(Records from a data source)

====

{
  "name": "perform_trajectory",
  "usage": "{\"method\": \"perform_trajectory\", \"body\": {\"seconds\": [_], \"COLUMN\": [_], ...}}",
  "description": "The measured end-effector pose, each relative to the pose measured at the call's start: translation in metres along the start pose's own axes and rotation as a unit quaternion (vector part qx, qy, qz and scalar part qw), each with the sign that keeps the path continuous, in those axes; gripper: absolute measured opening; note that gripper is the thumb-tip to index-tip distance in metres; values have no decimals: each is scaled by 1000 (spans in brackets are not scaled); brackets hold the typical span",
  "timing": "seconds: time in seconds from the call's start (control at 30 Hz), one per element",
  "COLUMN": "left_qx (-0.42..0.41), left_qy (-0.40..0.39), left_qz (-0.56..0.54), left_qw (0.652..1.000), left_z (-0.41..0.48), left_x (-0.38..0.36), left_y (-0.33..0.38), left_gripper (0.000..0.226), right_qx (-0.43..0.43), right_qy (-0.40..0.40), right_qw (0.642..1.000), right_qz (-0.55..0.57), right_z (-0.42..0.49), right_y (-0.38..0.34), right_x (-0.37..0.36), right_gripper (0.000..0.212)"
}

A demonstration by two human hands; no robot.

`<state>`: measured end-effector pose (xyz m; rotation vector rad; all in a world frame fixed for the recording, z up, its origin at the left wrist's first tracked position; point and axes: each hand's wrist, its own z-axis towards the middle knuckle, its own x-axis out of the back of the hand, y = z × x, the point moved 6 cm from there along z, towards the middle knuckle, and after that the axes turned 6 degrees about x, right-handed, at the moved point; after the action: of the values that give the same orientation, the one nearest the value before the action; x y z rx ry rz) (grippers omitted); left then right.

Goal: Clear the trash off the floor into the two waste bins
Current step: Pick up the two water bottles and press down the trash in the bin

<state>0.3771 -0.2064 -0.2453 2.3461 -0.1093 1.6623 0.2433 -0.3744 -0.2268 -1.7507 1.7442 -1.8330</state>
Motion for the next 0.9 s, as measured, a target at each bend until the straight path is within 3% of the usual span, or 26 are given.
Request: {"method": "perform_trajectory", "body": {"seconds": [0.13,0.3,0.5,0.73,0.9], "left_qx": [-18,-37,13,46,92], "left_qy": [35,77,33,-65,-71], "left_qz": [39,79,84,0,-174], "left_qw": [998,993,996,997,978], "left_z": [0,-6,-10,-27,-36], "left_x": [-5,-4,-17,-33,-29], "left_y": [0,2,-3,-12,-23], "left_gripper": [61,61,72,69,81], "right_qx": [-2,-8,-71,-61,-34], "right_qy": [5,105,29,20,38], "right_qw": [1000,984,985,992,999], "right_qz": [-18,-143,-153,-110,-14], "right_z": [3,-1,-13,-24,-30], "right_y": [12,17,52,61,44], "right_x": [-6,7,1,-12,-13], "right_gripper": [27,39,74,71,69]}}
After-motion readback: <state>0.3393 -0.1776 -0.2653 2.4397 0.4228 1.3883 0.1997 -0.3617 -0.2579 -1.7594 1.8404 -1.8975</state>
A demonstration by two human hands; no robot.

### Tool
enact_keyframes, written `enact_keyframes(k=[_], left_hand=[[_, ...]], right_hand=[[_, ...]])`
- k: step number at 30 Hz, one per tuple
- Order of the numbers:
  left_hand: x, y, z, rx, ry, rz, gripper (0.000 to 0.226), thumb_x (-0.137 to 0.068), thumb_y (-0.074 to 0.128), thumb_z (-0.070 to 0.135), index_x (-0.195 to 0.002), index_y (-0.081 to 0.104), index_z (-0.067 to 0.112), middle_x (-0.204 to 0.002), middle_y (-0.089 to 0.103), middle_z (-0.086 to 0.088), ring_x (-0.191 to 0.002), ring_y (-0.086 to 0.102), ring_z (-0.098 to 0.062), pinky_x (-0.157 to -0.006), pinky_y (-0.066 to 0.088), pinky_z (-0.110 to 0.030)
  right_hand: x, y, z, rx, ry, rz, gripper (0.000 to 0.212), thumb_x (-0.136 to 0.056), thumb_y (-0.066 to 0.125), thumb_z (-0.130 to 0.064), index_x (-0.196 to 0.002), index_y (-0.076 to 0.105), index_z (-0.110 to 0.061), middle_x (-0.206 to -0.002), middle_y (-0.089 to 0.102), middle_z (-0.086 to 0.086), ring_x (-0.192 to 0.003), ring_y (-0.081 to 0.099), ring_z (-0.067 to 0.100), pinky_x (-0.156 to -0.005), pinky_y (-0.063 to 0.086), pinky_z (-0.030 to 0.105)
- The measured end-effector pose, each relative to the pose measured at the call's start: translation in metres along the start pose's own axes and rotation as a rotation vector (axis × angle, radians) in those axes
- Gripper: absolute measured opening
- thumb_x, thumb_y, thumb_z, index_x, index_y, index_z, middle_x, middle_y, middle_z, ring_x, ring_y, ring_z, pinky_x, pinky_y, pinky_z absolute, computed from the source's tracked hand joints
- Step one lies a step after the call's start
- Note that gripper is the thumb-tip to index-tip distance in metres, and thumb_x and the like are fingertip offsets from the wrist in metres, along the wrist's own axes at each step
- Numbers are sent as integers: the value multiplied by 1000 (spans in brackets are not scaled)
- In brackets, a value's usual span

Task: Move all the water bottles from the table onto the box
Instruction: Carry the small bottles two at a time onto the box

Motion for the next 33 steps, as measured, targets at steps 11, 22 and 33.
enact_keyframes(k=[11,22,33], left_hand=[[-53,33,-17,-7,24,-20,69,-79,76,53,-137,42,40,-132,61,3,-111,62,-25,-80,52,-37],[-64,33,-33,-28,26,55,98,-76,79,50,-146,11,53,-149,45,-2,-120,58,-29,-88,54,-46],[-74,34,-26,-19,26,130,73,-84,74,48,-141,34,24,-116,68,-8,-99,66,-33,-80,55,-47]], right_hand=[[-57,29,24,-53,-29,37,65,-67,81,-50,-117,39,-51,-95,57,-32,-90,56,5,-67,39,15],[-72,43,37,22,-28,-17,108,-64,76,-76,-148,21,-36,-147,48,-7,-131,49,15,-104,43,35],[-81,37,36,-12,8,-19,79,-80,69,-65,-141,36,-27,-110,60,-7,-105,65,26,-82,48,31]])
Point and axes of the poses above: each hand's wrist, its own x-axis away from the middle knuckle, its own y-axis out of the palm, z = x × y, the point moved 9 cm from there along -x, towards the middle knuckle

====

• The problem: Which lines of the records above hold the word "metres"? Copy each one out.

• Your response:
  "description": "The measured end-effector pose, each relative to the pose measured at the call's start: translation in metres along the start pose's own axes and rotation as a unit quaternion (vector part qx, qy, qz and scalar part qw), each with the sign that keeps the path continuous, in those axes; gripper: absolute measured opening; note that gripper is the thumb-tip to index-tip distance in metres; values have no decimals: each is scaled by 1000 (spans in brackets are not scaled); brackets hold the typical span",
- The measured end-effector pose, each relative to the pose measured at the call's start: translation in metres along the start pose's own axes and rotation as a rotation vector (axis × angle, radians) in those axes
- Note that gripper is the thumb-tip to index-tip distance in metres, and thumb_x and the like are fingertip offsets from the wrist in metres, along the wrist's own axes at each step

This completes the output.